● Assignment:
Using "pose" as the search string, find the matching lines below and copy them.

+++ The data

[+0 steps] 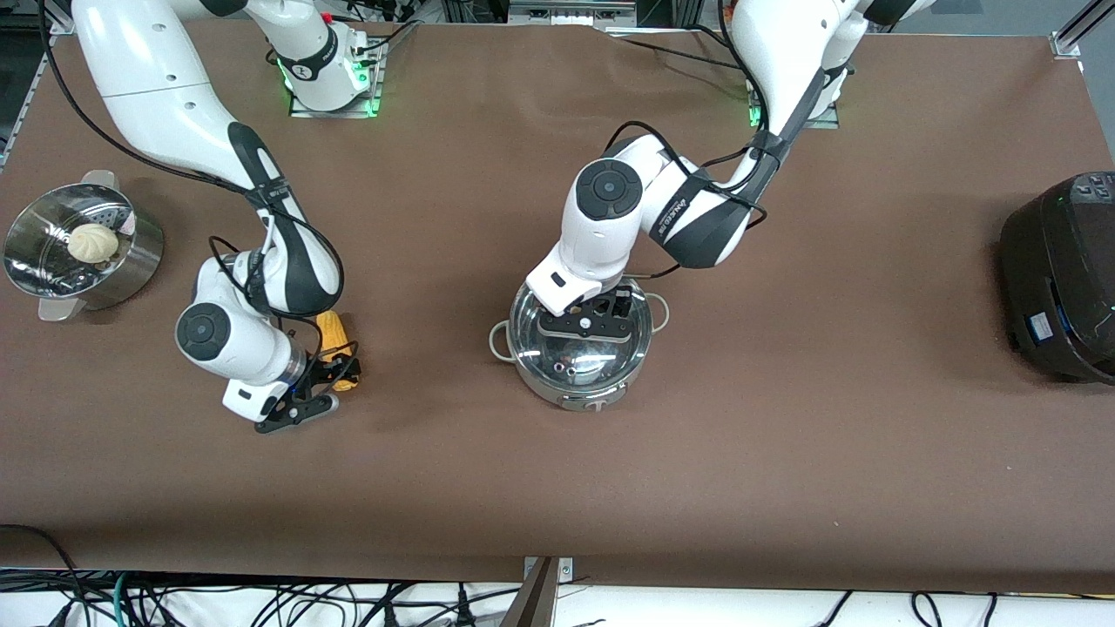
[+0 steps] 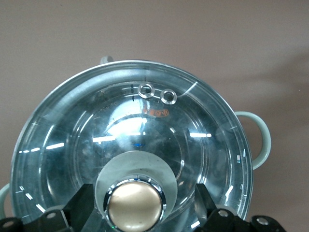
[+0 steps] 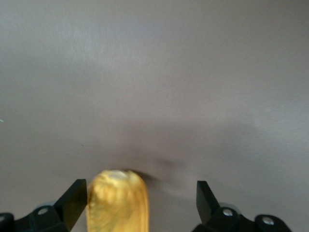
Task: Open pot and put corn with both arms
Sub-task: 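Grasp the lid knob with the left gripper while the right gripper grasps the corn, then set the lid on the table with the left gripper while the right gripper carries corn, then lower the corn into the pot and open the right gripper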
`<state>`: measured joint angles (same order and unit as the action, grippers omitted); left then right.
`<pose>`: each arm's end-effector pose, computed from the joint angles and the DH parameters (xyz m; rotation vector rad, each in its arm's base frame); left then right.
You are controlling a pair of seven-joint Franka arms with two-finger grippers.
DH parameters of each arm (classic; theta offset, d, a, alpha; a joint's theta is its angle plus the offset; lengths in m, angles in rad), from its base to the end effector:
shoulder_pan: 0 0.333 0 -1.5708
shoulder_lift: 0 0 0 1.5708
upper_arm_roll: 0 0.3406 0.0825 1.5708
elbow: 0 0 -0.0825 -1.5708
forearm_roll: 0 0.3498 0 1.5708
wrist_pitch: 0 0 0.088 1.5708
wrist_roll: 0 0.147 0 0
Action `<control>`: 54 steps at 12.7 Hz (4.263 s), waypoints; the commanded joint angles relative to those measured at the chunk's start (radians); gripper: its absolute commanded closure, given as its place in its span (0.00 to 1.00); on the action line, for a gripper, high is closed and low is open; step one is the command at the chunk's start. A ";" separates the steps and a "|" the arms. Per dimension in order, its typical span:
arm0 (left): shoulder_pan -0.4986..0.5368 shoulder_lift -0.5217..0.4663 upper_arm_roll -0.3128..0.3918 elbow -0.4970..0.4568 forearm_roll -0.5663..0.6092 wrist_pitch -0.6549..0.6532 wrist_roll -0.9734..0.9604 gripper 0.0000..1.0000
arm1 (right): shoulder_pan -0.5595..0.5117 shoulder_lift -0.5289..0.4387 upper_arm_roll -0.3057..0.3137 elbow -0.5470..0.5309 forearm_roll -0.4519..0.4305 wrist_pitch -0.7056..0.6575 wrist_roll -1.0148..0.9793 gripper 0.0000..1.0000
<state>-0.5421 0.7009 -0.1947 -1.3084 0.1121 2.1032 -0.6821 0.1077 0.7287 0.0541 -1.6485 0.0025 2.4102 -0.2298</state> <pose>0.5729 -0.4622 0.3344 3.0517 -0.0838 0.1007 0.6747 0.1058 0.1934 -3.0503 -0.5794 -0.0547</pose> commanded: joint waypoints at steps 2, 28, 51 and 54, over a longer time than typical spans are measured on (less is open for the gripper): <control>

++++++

● Written answer:
`<pose>`: each arm's end-effector pose, computed from the joint angles and the DH parameters (xyz m; rotation vector rad, each in its arm's base frame); left then right.
<state>-0.5421 0.7009 -0.1947 -1.3084 0.1121 2.1032 -0.6821 0.1077 0.7287 0.0541 -1.6485 0.0025 2.4102 -0.2298</state> <pose>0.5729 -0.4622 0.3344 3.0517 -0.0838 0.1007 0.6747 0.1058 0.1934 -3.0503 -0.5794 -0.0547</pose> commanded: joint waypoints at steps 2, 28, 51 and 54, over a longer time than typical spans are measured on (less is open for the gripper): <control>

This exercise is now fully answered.